I knew, of course, that yesterday would be a hard day. Days when we see Chickadee for family therapy are hard, because she is not exactly what you would call pro-therapy. Things are better—so much better—than they used to be there, really. There is no longer screaming and throwing things, for example. But I’m pretty sure that if she had the option of passing on this particular exercise, she would. Sadly, she’s not in charge and we cruelly demand that she be tortured with our attempts to restore a workable family life (because we are monsters).
The fact that we parted with her angry at us over the weekend was on our minds, too. So: It would be hard. We knew. She’d seemed recovered, on the phone, but it’s hard to tell.
The good news is that the session itself wasn’t too bad. One of the things I really like about the family therapist is that she’s an equal-opportunity bullshit-caller, and although Chickadee maintains that she dislikes her (probably due to her absolute unflappability and also that she is not buying what my darling daughter is so often selling), the fact that I’m the one being chastised nearly as often as my kid is slowly winning her over.
[In case you’re curious, allow me to summarize the lesson being hammered and re-hammered into my thick head every single week: Dear Me, please stop trying to shield your kid from the cruel world or fix things for her and just let her fall on her face so that you can both realize it won’t kill her.]

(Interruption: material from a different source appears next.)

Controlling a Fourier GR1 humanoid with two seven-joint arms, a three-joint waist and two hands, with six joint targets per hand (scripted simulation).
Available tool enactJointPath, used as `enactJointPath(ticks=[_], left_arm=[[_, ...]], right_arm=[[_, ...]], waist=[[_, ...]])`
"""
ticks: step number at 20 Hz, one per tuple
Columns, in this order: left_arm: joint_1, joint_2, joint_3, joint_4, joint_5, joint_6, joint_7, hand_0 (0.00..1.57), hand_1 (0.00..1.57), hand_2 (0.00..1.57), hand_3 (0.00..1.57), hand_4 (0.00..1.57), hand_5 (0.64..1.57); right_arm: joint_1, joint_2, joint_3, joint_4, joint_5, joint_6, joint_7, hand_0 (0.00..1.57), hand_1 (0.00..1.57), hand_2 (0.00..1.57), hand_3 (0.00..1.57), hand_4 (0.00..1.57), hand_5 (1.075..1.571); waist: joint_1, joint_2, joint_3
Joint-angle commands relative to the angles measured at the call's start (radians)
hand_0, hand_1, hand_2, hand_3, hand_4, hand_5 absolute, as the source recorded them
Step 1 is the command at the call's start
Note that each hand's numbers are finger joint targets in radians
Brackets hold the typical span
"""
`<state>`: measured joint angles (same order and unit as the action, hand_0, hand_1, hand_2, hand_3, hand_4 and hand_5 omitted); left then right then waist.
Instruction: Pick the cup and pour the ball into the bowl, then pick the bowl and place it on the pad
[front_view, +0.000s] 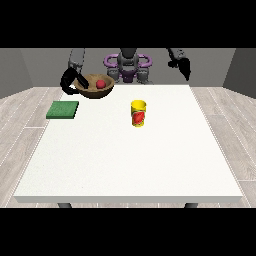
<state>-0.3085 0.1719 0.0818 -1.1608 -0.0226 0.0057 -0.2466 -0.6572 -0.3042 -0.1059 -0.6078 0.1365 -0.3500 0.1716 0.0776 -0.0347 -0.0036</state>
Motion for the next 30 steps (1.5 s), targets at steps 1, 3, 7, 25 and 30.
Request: enactJointPath(ticks=[1, 3, 7, 25, 30], left_arm=[[0.014, 0.007, 0.005, -0.031, 0.015, -0.017, 0.054, 0.00, 0.00, 0.00, 0.00, 1.00, 1.410], [0.060, 0.034, 0.037, -0.010, 0.017, -0.027, -0.082, 0.00, 0.00, 0.00, 0.00, 1.00, 1.414], [0.027, 0.018, 0.031, -0.054, 0.010, -0.002, -0.002, 0.00, 0.00, 0.00, 0.00, 1.03, 1.430], [-0.050, 0.488, 0.451, 0.222, 0.338, -0.415, -0.165, 0.00, 0.00, 0.00, 0.00, 1.21, 1.565], [-0.059, 0.502, 0.456, 0.212, 0.328, -0.409, -0.211, 0.00, 0.00, 0.00, 0.00, 1.19, 1.558]], right_arm=[[0.003, -0.066, -0.022, -0.019, -0.025, 0.090, 0.089, 1.57, 1.57, 1.57, 0.72, 0.80, 1.569], [0.047, -0.139, -0.078, -0.024, -0.080, 0.166, -0.004, 1.57, 1.57, 1.57, 0.75, 0.79, 1.570], [0.052, -0.188, -0.088, -0.050, -0.064, 0.190, -0.002, 1.57, 1.57, 1.57, 0.22, 0.88, 1.570], [0.123, -0.266, -0.220, -0.050, -0.141, 0.209, -0.244, 1.57, 1.57, 1.57, 0.00, 0.76, 1.567], [0.059, -0.350, -0.305, 0.003, -0.178, 0.153, -0.201, 1.57, 1.57, 1.57, 0.71, 0.00, 1.560]], waist=[[-0.019, -0.038, 0.0036], [-0.041, 0.031, 0.0036], [-0.016, 0.047, 0.0038], [-0.006, 0.252, 0.0035], [0.016, 0.316, 0.0037]])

It was okay; fine, mostly, until the end, but the end is nearly always awful, so that wasn’t unexpected, either. Should I ever think about writing a book on the experience of having a child in a residential treatment center (which I won’t, ever, because I don’t even like experiencing it now, and purposely reliving it AGAIN through writing just seems like masochism of the highest order), it would have to be titled something like One Thousand Terrible Goodbyes (which is so cheesy, I know) because no matter how often you see each other, every time you leave, it’s without your kid. And your kid is going back to a locked unit. And everyone thinks, “Wow, hey, I don’t know if you noticed, but THIS REALLY SUCKS, like, every single fucking time.” (Maybe I should just call my hypothetical never-to-be-written book “Hello, Captain Obvious!” Pretty much the same thing.)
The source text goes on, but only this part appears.